WHAT YOU HAVE TO DO.
The full set of records must be set down verbatim.

DATA RECORDS.
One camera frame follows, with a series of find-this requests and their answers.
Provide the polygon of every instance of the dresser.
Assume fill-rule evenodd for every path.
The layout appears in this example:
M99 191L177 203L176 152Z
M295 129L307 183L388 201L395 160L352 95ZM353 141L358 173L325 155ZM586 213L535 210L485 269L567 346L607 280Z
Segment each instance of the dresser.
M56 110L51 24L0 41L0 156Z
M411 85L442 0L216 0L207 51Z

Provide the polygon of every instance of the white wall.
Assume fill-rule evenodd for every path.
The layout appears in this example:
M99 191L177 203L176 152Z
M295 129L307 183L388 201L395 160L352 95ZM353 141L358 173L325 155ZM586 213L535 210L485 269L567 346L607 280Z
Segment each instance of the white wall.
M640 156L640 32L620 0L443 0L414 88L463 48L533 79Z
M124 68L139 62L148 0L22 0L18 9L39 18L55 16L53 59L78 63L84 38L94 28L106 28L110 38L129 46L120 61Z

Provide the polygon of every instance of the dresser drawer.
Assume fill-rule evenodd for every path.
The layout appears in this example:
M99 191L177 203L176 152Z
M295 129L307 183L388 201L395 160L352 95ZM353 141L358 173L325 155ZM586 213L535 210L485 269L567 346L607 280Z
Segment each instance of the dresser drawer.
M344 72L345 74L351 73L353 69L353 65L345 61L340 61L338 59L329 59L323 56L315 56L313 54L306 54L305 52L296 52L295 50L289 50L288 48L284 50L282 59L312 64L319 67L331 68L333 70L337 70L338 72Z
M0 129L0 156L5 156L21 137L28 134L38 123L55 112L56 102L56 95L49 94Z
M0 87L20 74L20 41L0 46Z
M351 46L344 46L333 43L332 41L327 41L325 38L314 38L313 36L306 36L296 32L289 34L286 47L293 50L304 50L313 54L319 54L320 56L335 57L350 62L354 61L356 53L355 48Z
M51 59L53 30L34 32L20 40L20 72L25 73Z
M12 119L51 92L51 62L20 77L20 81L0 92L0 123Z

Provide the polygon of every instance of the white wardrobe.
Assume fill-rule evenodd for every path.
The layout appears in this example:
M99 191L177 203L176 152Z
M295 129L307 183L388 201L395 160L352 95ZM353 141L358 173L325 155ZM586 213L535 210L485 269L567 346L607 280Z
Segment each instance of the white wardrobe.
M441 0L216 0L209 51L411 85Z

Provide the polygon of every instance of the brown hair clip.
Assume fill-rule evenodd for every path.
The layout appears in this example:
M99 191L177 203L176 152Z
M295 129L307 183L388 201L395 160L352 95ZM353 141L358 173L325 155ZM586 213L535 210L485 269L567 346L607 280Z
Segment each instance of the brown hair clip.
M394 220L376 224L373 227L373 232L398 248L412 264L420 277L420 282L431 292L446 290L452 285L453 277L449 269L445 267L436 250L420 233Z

TASK RESPONSE.
One camera frame follows, with a series of find-this requests and their answers.
Provide the polygon of every instance of the dresser.
Assume fill-rule evenodd for every path.
The layout appears in this example:
M99 191L177 203L176 152Z
M295 129L307 183L388 201L395 160L352 95ZM353 141L358 173L325 155ZM586 213L535 210L485 269L567 346L607 280Z
Segment each instance of the dresser.
M56 110L51 24L0 41L0 156Z
M411 85L442 0L216 0L207 51Z

Provide the polygon of every instance of the white wall.
Assume fill-rule evenodd for every path.
The layout appears in this example:
M99 191L177 203L176 152Z
M295 129L307 183L388 201L395 160L352 95ZM353 141L358 173L325 155ZM586 213L535 210L485 269L567 346L607 280Z
Segment each instance of the white wall.
M640 156L640 32L620 0L443 0L414 88L463 48L533 79Z
M124 68L139 62L148 0L22 0L18 9L39 18L55 16L53 59L78 63L84 38L94 28L106 28L110 38L129 46L120 61Z

Provide the polygon of every instance of the dresser drawer.
Assume fill-rule evenodd for every path.
The layout appears in this example:
M99 191L177 203L176 152Z
M295 129L307 183L388 201L395 160L352 95ZM353 141L358 173L325 155ZM586 213L535 210L485 269L567 346L607 280Z
Segment each instance of the dresser drawer.
M344 72L345 74L351 73L353 69L353 65L345 61L340 61L338 59L329 59L323 56L315 56L313 54L306 54L305 52L296 52L295 50L289 50L288 48L284 50L282 59L312 64L319 67L331 68L333 70L337 70L338 72Z
M0 129L0 156L5 156L21 137L28 134L38 123L55 112L56 102L56 95L49 94Z
M0 87L20 74L20 41L0 46Z
M351 46L344 46L333 43L332 41L327 41L325 38L314 38L313 36L306 36L296 32L289 34L286 47L293 50L304 50L313 54L319 54L320 56L335 57L350 62L354 61L356 53L355 48Z
M51 59L53 30L34 32L20 40L20 72L25 73Z
M12 119L51 92L51 62L20 77L20 81L0 92L0 123Z

Provide the polygon of every instance of the white wardrobe.
Assume fill-rule evenodd for every path.
The layout appears in this example:
M99 191L177 203L176 152Z
M295 129L307 183L388 201L395 160L352 95ZM353 141L358 173L325 155ZM586 213L535 210L485 269L567 346L607 280Z
Segment each instance of the white wardrobe.
M441 0L216 0L209 51L411 85Z

Provide the polygon of every instance of the brown hair clip.
Assume fill-rule evenodd for every path.
The layout appears in this example:
M99 191L177 203L176 152Z
M295 129L307 183L388 201L395 160L352 95ZM353 141L358 173L325 155ZM586 213L535 210L485 269L567 346L607 280Z
Segment each instance of the brown hair clip.
M394 220L376 224L373 227L373 232L398 248L412 264L420 277L420 282L431 292L446 290L452 285L453 277L449 269L445 267L436 250L420 233Z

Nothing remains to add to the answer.